Would you give the entries below again in full, exactly as they stand?

=== Begin Enclosure ===

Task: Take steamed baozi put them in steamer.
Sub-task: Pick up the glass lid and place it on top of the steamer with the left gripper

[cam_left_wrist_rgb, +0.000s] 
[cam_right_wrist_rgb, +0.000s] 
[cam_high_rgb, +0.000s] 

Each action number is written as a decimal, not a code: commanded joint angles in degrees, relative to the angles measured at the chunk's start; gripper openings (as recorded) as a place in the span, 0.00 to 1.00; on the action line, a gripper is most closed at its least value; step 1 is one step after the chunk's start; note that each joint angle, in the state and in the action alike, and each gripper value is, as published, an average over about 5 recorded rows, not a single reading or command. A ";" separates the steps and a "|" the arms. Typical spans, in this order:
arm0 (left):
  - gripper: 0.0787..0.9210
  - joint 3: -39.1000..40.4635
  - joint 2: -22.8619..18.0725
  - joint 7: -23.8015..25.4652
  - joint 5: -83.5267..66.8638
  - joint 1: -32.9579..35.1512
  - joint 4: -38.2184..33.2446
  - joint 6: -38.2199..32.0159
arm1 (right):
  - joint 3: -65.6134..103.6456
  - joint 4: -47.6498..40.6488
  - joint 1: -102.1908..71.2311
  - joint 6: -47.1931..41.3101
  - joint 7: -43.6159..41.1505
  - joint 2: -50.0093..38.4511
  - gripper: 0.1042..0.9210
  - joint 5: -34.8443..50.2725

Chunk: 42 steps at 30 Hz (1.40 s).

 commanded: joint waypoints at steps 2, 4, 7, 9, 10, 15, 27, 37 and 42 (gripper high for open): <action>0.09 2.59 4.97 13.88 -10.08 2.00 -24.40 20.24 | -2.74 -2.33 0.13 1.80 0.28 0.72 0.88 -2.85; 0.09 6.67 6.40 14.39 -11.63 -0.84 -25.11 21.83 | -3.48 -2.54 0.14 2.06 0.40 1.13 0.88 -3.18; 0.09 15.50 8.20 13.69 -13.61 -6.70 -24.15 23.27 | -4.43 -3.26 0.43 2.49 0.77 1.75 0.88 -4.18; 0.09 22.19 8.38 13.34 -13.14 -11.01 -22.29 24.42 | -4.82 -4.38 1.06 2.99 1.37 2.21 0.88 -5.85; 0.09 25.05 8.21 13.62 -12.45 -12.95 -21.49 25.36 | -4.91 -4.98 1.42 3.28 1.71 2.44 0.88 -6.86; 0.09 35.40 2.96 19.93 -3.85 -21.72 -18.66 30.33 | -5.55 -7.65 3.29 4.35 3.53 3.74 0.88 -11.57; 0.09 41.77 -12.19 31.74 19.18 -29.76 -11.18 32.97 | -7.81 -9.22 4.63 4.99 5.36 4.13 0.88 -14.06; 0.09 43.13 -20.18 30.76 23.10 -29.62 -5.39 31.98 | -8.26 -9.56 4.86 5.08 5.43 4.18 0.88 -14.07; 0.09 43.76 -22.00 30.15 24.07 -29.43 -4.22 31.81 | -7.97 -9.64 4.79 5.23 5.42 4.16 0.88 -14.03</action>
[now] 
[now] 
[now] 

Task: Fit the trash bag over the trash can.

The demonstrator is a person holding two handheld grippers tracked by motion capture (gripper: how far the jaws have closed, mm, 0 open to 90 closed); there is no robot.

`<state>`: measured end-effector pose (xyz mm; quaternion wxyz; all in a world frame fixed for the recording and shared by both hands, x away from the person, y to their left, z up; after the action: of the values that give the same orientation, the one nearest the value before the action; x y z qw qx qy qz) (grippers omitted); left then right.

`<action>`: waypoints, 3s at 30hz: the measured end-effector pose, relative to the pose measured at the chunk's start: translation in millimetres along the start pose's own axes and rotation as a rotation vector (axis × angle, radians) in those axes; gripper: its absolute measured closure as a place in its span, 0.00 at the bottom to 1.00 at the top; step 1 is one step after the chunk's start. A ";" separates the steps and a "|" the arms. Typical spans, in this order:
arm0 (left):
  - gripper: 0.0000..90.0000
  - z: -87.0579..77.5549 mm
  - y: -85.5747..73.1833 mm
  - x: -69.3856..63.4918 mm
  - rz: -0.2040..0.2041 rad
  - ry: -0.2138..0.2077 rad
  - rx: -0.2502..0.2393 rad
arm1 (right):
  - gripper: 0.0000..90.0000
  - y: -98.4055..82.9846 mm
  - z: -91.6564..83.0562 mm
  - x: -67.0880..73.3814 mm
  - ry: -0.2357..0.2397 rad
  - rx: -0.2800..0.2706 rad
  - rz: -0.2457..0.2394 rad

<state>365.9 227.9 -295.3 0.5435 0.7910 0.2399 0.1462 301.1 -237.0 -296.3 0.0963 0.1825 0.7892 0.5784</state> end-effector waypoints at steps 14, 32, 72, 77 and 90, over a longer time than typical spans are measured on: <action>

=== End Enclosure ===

▸ Answer space:
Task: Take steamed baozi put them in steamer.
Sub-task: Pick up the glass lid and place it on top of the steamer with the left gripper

[cam_left_wrist_rgb, +0.000s] 
[cam_right_wrist_rgb, +0.000s] 
[cam_high_rgb, +0.000s] 

Each action number is written as a decimal, not a code: commanded joint angles in degrees, relative to the angles measured at the chunk's start; gripper openings (as recorded) as a place in the span, 0.00 to 1.00; on the action line, a gripper is most closed at its least value; step 1 is one step after the chunk's start; note that each joint angle, in the state and in the action alike, and each gripper value is, as published, an average over about 5 recorded rows, not a single reading or command. A ";" separates the steps and a "|" the arms. Typical spans, in this order:
arm0 (left):
  - gripper: 0.0787..0.9210
  - joint 3: -39.1000..40.4635
  - joint 2: -22.8619..18.0725
  - joint 7: -23.8015..25.4652
  - joint 5: -83.5267..66.8638
  - joint 1: -32.9579..35.1512
  - joint 4: -38.2184..33.2446
  - joint 6: -38.2199..32.0159
arm1 (right):
  - joint 3: -65.6134..103.6456
  - joint 4: -47.6498..40.6488
  - joint 1: -102.1908..71.2311
  - joint 6: -47.1931..41.3101
  - joint 7: -43.6159..41.1505
  - joint 2: -50.0093..38.4511
  - gripper: 0.1042..0.9210
  - joint 5: -34.8443..50.2725

Chunk: 42 steps at 30 Hz (1.40 s).

 commanded: joint waypoints at steps 2, 4, 7, 9, 10, 15, 27, 37 and 42 (gripper high for open): <action>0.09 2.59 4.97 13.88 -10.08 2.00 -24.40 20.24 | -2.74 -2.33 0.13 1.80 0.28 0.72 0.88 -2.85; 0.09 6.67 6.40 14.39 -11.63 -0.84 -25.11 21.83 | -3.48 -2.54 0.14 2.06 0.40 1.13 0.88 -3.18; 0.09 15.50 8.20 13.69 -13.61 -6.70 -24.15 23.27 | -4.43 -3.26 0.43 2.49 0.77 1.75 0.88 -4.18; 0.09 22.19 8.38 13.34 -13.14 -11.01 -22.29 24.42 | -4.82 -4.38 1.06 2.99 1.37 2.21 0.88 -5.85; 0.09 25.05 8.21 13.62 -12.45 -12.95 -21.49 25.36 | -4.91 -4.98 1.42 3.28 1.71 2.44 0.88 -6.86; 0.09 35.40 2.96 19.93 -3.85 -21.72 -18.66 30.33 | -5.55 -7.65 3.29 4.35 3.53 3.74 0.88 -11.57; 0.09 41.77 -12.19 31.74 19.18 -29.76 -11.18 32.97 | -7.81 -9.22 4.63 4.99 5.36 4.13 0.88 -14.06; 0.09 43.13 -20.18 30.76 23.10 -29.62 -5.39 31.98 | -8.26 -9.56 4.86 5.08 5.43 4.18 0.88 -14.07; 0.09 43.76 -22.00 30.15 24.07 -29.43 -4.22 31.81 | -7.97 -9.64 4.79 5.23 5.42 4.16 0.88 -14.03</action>
[now] 
[now] 
[now] 

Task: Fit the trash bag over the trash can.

The demonstrator is a person holding two handheld grippers tracked by motion capture (gripper: how far the jaws have closed, mm, 0 open to 90 closed); there is no robot.

`<state>`: measured end-effector pose (xyz mm; quaternion wxyz; all in a world frame fixed for the recording and shared by both hands, x away from the person, y to their left, z up; after the action: of the values that give the same orientation, the one nearest the value before the action; x y z qw qx qy qz) (grippers omitted); left then right.

`<action>`: waypoints, 3s at 30hz: the measured end-effector pose, relative to the pose measured at the chunk's start: translation in millimetres along the start pose's own axes and rotation as a rotation vector (axis × angle, radians) in those axes; gripper: its absolute measured closure as a place in its span, 0.00 at the bottom to 1.00 at the top; step 1 is one step after the chunk's start. A ";" separates the steps and a "|" the arms. Typical spans, in this order:
arm0 (left):
  - gripper: 0.0000..90.0000
  - z: -87.0579..77.5549 mm
  - y: -85.5747..73.1833 mm
  - x: -69.3856..63.4918 mm
  - rz: -0.2040..0.2041 rad
  - ry: -0.2138..0.2077 rad
  - rx: -0.2502..0.2393 rad
arm1 (right):
  - gripper: 0.0000..90.0000
  - y: -98.4055..82.9846 mm
  - z: -91.6564..83.0562 mm
  - x: -67.0880..73.3814 mm
  - ry: -0.2357..0.2397 rad
  - rx: -0.2800..0.2706 rad
  - rz: -0.2457..0.2394 rad

<state>365.9 227.9 -295.3 0.5435 0.7910 0.2399 0.1462 301.1 -237.0 -296.3 0.0963 0.1825 0.7892 0.5784</state> end-effector waypoints at steps 14, 32, 72, 77 and 90, over a longer time than typical spans are measured on: <action>

No more is needed to finish this exercise.